Data description

Q: What is the data description file?

This tracks administrative information about a data asset, including affiliated researchers/organizations, projects, data modalities, dates of collection, and more.

Q: How do I create the data description?

The data description is created during data transfer based on information you provide to that service and pulling information from internal resources.

Q: What is the difference between modality and platform?

Modalities are types of data being collected. A platform is a standardized way of collecting one or more modalities of data that we give a name. Platform standardization – of file formats, hardware setup, etc – enables us automatically and reliably process data with centrally managed data pipelines.

Example 1: the behavior platform leverages Harp and Bonsai to run behavioral experiments and acquire multiple modalities of data (behavior videos, electrophysiology, photometry, etc).

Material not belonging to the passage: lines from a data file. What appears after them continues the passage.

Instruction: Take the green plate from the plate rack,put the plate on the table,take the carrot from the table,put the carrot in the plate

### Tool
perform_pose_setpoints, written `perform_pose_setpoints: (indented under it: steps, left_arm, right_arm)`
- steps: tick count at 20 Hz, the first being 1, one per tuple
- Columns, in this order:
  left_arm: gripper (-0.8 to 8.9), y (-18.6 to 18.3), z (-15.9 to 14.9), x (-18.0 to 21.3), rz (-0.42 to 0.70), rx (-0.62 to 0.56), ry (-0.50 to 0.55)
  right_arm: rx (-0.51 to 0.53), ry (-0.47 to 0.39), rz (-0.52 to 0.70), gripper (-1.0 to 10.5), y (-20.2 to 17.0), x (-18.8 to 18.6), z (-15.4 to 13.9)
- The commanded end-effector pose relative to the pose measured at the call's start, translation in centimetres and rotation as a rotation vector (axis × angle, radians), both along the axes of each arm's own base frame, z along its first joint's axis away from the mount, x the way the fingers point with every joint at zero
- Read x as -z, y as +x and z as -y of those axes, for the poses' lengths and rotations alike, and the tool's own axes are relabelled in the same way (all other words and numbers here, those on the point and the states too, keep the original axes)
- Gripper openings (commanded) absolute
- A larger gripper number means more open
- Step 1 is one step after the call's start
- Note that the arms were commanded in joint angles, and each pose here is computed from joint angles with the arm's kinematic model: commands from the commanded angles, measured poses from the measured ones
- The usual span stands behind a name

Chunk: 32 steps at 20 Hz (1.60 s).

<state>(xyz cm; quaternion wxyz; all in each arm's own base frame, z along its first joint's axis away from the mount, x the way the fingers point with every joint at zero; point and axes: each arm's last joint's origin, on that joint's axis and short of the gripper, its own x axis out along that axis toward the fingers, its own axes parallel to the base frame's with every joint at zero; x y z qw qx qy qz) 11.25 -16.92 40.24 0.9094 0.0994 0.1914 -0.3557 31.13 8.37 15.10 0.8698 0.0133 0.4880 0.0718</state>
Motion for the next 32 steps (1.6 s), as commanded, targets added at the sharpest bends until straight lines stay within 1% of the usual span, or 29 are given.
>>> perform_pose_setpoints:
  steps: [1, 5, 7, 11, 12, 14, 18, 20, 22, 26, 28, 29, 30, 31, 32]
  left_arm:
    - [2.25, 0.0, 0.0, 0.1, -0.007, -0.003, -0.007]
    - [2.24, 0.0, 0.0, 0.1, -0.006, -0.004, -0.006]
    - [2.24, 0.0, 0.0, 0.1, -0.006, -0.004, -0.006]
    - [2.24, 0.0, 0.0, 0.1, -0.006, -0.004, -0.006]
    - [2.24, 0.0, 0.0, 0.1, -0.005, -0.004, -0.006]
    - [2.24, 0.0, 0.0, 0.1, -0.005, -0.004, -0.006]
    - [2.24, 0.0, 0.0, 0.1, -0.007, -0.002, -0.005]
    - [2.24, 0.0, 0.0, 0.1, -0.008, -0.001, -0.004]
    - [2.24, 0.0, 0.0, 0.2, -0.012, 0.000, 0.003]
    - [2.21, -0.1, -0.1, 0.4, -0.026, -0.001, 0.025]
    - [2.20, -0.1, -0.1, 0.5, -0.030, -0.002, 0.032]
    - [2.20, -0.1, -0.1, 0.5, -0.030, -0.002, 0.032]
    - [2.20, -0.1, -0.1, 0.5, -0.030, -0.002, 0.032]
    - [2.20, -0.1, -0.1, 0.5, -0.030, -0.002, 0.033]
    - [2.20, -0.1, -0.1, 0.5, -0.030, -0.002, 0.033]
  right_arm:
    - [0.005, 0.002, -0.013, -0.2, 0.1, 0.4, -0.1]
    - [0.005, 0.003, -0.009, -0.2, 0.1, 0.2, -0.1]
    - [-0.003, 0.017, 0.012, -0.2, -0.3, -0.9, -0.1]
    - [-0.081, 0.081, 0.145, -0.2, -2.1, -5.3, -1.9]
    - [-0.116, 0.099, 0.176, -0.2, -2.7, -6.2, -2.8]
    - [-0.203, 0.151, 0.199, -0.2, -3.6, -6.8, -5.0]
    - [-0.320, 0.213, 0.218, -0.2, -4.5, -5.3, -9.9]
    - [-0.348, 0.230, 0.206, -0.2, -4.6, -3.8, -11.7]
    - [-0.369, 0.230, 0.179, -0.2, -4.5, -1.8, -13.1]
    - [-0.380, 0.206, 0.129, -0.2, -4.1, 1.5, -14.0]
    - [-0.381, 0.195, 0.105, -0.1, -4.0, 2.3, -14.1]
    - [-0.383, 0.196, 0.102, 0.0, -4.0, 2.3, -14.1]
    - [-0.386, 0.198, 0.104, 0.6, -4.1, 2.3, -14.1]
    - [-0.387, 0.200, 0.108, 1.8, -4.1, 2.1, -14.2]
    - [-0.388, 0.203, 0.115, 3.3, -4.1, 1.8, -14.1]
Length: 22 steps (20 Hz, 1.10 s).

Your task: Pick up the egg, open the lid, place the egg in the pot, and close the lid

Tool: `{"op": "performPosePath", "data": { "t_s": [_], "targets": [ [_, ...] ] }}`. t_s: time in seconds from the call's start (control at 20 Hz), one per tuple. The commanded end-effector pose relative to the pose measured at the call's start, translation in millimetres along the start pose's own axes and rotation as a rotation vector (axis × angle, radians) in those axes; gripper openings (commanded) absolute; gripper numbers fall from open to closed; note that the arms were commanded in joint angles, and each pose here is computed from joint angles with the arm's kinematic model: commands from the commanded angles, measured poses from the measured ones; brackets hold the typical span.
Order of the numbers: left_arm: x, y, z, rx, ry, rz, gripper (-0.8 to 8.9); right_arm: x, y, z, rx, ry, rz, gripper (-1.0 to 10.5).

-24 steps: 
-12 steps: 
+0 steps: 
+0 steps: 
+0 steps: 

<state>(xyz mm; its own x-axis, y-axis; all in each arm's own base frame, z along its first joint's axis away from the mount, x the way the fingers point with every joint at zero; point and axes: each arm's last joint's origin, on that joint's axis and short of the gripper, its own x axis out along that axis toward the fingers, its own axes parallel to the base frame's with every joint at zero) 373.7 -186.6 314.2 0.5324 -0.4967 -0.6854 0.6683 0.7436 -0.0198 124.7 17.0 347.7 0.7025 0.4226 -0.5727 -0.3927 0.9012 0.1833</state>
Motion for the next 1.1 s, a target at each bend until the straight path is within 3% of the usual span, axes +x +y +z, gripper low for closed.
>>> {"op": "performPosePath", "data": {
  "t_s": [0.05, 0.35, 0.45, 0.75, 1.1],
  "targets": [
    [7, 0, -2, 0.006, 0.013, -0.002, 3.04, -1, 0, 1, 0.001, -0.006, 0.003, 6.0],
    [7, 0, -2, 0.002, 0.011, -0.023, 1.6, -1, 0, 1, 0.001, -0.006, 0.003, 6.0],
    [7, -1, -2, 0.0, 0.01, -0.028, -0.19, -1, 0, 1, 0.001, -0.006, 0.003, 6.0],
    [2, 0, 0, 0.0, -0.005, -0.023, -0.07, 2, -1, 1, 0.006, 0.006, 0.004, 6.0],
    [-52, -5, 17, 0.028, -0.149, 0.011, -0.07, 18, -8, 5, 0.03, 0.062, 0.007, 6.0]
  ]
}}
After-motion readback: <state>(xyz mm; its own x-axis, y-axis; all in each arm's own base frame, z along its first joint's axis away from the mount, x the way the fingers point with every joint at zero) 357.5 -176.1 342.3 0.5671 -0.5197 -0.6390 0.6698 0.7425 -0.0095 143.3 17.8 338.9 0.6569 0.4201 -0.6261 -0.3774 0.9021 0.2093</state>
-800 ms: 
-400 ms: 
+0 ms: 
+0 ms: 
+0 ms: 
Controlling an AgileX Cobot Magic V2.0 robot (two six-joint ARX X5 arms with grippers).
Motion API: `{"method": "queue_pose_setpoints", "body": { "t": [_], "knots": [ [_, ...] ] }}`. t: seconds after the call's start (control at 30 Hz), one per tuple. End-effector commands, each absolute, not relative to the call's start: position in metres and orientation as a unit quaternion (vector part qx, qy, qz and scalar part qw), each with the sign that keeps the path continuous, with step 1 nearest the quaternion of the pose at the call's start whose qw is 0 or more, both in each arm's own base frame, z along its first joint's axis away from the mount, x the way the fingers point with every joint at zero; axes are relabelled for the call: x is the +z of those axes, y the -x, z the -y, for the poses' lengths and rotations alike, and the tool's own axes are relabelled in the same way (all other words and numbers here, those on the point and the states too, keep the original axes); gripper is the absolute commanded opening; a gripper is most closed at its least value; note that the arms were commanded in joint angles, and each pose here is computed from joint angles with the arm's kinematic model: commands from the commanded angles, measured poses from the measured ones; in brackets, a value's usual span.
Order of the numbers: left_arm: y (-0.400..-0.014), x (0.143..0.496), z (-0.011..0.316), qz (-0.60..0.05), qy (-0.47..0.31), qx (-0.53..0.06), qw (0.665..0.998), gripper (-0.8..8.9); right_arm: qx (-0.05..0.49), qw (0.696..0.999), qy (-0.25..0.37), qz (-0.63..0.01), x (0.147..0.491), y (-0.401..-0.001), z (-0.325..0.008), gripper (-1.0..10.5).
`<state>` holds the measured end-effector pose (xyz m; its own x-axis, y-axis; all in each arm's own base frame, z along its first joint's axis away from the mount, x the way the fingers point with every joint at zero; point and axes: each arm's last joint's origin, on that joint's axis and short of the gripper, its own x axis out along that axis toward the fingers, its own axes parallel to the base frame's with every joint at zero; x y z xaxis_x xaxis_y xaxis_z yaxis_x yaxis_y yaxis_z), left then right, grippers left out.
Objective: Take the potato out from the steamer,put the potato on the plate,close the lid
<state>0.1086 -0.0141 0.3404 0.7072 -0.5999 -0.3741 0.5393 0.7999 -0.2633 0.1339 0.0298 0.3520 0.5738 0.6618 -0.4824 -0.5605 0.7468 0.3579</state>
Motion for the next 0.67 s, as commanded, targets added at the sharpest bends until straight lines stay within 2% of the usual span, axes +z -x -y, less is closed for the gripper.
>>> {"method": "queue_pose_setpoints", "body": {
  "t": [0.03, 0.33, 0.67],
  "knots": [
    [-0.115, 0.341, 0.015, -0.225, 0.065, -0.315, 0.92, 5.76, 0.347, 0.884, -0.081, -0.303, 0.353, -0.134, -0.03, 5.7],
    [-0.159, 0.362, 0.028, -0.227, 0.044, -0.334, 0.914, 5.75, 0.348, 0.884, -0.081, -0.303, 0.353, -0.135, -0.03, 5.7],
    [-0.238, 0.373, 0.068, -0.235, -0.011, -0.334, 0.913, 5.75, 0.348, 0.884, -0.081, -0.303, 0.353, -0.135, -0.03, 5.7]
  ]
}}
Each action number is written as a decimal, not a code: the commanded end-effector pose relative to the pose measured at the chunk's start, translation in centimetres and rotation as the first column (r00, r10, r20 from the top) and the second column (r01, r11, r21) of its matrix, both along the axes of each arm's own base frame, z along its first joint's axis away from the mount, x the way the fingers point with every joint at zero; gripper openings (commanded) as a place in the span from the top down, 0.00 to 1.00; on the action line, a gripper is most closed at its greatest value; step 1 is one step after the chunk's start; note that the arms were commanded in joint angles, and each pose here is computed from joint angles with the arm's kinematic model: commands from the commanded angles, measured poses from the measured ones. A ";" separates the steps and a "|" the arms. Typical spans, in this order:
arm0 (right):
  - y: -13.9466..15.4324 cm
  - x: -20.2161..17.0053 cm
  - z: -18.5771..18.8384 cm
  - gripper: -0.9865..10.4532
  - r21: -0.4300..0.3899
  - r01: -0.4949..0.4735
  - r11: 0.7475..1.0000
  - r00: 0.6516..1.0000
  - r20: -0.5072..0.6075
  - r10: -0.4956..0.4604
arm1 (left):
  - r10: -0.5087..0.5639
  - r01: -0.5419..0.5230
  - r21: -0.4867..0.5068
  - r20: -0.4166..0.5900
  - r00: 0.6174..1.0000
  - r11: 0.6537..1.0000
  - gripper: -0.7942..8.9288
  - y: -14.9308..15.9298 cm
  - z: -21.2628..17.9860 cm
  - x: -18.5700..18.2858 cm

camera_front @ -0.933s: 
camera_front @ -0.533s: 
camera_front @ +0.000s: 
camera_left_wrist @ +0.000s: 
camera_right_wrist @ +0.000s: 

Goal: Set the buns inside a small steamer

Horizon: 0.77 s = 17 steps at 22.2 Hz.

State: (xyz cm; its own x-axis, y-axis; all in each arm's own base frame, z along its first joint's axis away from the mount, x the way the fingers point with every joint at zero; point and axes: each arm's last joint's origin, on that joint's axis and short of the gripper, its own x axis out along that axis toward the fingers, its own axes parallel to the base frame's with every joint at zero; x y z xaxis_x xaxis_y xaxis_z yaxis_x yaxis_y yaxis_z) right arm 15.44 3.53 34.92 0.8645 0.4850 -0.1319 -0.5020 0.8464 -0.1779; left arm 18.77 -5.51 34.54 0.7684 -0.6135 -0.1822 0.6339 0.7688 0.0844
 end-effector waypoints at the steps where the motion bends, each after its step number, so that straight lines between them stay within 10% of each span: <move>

Example 2: We use SmartSPIM lightsheet microscopes to collect whole-mesoscale whole brain neuroanatomy data. This is a single-modality (SPIM) platform (mesoscale anatomy, SmartSPIM colloquially).

Questions for AIND users

Q: What platform should I use?

There is a controlled vocabulary in (aind-data-schema-models)[https://github.com/AllenNeuralDynamics/aind-data-schema-models]. Pick the one that most closely aligns with how you have collected data. If none exists, talk to Saskia de Vries or David Feng.

Q: This data is for a AIND project and not part of a grant. Shouldn’t the funder be AIND?

No. The funding for internally funded AIND or AIBS work is listed as “Allen Institute”.

Q: I got a new grant! How do I make sure this grant information will get integrated into the metadata?

Congratulations! The funding information is pulled from the Funding Smartsheet that Shelby maintains. Work with Shelby to make sure your grant is on that sheet.

What are “Institution” and “Group” doing in data_description.json?

In the future we may need to tag cloud resources based on the originating group, which may or may not be in AIND, in order to track usage and spending.

Q: What happened to the “experiment type” asset label? Why are we using platform names instead?

Formerly we used a short label called “experiment type” in asset names instead of platform names. This concept was confusing because it was difficult to distinguish from a “modality”. Most of our data contains multiple modalities. A recording session may contain trained behavior event data (e.g. lick times), behavior videos (e.g. face camera), neuropixels recordings, and fiber photometry recordings.

Anchoring browsing on data collection platforms is clearer. We will tag sessions in our metadata database to indicate which modalities are present in which sessions.